A faithful copy of the whole listing is required.
%%
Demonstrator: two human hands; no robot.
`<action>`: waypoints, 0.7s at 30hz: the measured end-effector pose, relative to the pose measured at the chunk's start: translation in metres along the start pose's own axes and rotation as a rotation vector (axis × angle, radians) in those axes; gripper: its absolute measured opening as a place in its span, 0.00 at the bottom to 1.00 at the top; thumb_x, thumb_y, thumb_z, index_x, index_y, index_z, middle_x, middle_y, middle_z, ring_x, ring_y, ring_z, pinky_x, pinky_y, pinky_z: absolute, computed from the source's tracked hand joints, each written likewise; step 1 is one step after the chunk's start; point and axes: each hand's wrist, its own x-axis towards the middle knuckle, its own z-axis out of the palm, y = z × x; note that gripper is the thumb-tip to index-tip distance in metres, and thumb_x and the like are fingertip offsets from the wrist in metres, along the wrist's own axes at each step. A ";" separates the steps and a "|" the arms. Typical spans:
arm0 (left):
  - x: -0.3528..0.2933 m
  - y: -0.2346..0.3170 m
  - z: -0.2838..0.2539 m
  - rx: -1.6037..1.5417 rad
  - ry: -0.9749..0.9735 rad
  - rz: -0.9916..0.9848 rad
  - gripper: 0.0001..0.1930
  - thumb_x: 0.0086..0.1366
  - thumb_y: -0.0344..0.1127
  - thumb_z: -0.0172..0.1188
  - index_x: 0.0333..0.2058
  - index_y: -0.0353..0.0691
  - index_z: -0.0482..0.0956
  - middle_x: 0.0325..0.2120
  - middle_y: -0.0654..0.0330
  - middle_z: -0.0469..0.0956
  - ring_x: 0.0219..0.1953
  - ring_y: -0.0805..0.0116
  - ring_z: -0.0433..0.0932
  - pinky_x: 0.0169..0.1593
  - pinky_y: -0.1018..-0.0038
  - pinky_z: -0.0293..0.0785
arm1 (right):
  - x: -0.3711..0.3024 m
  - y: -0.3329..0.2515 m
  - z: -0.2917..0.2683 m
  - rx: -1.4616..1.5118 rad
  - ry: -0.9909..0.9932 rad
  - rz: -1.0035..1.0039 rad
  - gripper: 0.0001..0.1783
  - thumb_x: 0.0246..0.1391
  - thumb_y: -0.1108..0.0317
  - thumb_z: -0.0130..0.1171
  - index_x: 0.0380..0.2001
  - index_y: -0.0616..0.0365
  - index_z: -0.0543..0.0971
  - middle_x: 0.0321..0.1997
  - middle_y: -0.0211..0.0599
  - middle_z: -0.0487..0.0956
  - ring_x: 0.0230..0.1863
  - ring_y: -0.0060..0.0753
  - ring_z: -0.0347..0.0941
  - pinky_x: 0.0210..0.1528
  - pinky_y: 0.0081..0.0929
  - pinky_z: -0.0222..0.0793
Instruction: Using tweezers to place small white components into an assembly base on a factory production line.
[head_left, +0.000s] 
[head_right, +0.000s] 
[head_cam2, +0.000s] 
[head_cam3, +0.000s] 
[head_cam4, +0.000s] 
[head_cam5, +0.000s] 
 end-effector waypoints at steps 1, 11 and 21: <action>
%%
# [RESPONSE TO THE EXERCISE]
Demonstrator: two human hands; no robot.
`<action>`: waypoints, 0.7s at 30hz: the measured end-effector pose, relative to the pose measured at the chunk's start: translation in metres along the start pose's own axes and rotation as a rotation vector (axis × angle, radians) in those axes; gripper: its absolute measured opening as a place in its span, 0.00 at the bottom to 1.00 at the top; thumb_x, thumb_y, thumb_z, index_x, index_y, index_z, middle_x, middle_y, middle_z, ring_x, ring_y, ring_z, pinky_x, pinky_y, pinky_z: absolute, computed from the source's tracked hand joints, each written likewise; step 1 is one step after the chunk's start; point and axes: each hand's wrist, its own x-axis towards the middle knuckle, its own z-axis out of the palm, y = z × x; note that gripper is the thumb-tip to index-tip distance in metres, and thumb_x and the like are fingertip offsets from the wrist in metres, along the wrist's own axes at each step. A ";" separates the steps and a "|" the arms. Typical spans:
arm0 (left):
  - x: -0.3528..0.2933 m
  - y: -0.2346..0.3170 m
  - z: -0.2838..0.2539 m
  - rx: -1.6037..1.5417 rad
  - ry: -0.9749..0.9735 rad
  - rz: -0.9916..0.9848 rad
  - gripper: 0.0001..0.1930
  - thumb_x: 0.0086..0.1366
  - thumb_y: -0.0344..0.1127
  - thumb_z: -0.0172..0.1188
  - index_x: 0.0333..0.2058
  - index_y: -0.0353..0.0691
  - index_z: -0.0482..0.0956
  - middle_x: 0.0325..0.2120
  - middle_y: -0.0654..0.0330
  - middle_z: -0.0469..0.0956
  - ring_x: 0.0219..0.1953
  - ring_y: -0.0805..0.0116
  - ring_z: -0.0433..0.0932
  - pinky_x: 0.0169..0.1593
  - pinky_y: -0.1018..-0.0038
  - pinky_z: -0.0293..0.0785
arm1 (right):
  - x: -0.3711..0.3024 m
  - y: -0.3329..0.2515 m
  - z: -0.2917..0.2683 m
  - rx: -1.4616..1.5118 rad
  - ry: -0.9909..0.9932 rad
  - rz: -1.0035..1.0039 rad
  - gripper: 0.0001..0.1783
  - thumb_x: 0.0246..0.1391
  - thumb_y: -0.1108..0.0317
  - thumb_z: -0.0130..0.1171
  - index_x: 0.0380..0.2001
  - index_y: -0.0616..0.0365
  - index_z: -0.0543..0.0971
  - middle_x: 0.0321..0.1997
  - middle_y: -0.0211..0.0599
  - middle_z: -0.0487..0.0956
  - ring_x: 0.0230..0.1863
  - ring_y: -0.0060..0.0753
  - ring_z: -0.0347..0.0941
  - pinky_x: 0.0210..0.1528
  - pinky_y: 0.0081..0.0929
  - pinky_z: -0.0222..0.0793
Instruction: Using tweezers to place small white components into an assembly base on a factory production line.
[head_left, +0.000s] 
[head_right, +0.000s] 
[head_cam2, +0.000s] 
[head_cam3, +0.000s] 
[head_cam4, +0.000s] 
[head_cam5, +0.000s] 
 end-effector waypoints at steps 1, 11 and 21: <action>

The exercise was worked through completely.